Which also fails. Hairer’s methods also fail. So everybody’s implementation fails at around the same time point, indicating an issue with the problem’s formulation. To check that it wasn’t numerical issues, I used very high precision calculations and still had the equation go unstable at the same point:

u0 = big.([10^-5,1])
tspan = (10^4,10^-4)
p=[0.2]
prob = ODEProblem(FlowEqs,u0,tspan,p)
sol = solve(prob,Rodas5(),reltol=1e-18,abstol=1e-18)

For reference, CVODE_BDF is the CVODE method from Sundials, the C++ library and Hairer’s rodas, radau, etc. are the Fortran methods employed in most other libraries.
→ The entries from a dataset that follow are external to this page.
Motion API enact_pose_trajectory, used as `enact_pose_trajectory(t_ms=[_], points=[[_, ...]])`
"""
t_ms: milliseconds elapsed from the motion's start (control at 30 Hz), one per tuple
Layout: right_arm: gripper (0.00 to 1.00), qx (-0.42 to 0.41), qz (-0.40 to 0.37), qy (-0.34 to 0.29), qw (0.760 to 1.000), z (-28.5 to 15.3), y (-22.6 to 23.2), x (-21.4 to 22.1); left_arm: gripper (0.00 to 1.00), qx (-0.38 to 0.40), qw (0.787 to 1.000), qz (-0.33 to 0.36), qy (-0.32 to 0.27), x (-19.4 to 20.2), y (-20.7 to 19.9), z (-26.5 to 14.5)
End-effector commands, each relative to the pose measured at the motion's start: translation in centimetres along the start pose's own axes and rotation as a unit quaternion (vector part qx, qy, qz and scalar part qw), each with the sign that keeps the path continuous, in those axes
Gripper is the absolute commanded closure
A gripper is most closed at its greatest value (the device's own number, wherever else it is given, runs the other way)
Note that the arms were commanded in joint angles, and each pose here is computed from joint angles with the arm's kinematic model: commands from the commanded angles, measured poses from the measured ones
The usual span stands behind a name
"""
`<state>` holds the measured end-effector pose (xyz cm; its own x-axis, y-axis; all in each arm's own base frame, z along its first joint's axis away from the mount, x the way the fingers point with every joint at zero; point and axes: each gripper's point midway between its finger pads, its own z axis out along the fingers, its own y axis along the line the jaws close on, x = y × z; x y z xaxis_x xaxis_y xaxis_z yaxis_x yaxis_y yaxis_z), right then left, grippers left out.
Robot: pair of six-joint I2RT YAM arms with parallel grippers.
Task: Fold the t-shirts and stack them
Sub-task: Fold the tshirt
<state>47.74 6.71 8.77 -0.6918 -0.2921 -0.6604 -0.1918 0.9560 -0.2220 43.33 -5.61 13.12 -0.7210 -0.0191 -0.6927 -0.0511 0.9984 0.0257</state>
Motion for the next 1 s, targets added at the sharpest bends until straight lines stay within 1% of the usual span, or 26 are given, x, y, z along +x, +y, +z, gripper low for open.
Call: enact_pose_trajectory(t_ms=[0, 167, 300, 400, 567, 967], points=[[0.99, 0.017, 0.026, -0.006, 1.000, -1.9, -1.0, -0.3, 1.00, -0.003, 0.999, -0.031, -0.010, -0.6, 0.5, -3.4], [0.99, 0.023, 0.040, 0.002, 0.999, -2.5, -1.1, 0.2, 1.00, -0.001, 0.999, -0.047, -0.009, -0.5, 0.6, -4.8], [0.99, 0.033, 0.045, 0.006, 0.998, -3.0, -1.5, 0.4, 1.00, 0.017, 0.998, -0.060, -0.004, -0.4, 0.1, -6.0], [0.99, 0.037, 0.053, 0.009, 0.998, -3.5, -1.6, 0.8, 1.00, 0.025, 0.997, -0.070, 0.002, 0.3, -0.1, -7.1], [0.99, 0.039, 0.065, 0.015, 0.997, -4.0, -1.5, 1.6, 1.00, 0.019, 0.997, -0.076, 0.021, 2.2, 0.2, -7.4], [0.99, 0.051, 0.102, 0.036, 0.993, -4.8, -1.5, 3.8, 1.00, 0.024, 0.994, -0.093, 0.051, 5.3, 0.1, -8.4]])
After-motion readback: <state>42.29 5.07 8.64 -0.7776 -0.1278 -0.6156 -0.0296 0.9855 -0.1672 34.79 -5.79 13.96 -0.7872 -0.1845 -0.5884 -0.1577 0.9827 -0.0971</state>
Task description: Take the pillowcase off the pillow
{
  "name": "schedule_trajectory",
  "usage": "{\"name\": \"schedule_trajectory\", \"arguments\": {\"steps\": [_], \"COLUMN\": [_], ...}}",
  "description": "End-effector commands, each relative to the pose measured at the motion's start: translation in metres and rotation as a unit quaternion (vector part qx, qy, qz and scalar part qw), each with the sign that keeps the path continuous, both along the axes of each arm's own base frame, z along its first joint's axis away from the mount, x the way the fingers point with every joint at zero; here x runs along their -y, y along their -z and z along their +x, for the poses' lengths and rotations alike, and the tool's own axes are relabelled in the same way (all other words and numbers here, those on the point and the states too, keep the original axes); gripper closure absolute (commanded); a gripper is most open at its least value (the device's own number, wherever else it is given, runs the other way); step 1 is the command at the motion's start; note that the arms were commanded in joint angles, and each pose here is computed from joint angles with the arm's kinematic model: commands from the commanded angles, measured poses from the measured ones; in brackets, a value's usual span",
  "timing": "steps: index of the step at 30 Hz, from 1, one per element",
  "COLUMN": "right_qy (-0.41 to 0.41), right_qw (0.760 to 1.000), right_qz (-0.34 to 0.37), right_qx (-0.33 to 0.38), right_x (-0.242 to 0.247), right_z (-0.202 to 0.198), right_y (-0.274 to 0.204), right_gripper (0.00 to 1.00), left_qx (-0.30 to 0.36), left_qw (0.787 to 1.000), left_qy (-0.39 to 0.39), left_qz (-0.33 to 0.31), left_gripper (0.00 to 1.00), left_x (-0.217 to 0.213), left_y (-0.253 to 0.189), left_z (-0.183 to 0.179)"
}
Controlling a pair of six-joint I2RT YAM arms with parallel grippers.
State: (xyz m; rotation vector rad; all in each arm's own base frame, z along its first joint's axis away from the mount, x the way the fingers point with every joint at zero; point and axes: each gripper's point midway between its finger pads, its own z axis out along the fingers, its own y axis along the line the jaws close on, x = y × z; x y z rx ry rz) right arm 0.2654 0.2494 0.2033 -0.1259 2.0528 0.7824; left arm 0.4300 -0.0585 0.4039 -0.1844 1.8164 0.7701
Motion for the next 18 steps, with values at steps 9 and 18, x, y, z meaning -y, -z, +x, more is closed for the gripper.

So this tests not just the Julia-based methods but also the standards everywhere else, with the same results. This is strong empirical information that the derivative function that has been given defines not just a stiff ODE but an unstable ODE. Without knowing the problem itself I am not sure how the ODE should be changed, but hopefully that solves any doubt you may have.

4 Likes
12

Hey,

thank you very much for your help. The problem is indeed a bit exotic i.e. the first variable and its differential formulation is “engineered” in a way, such that a divergence of the second variable is regularized.

But now I know, that the problems stems from the formulation of the problem and not the numerics, so thank you for that.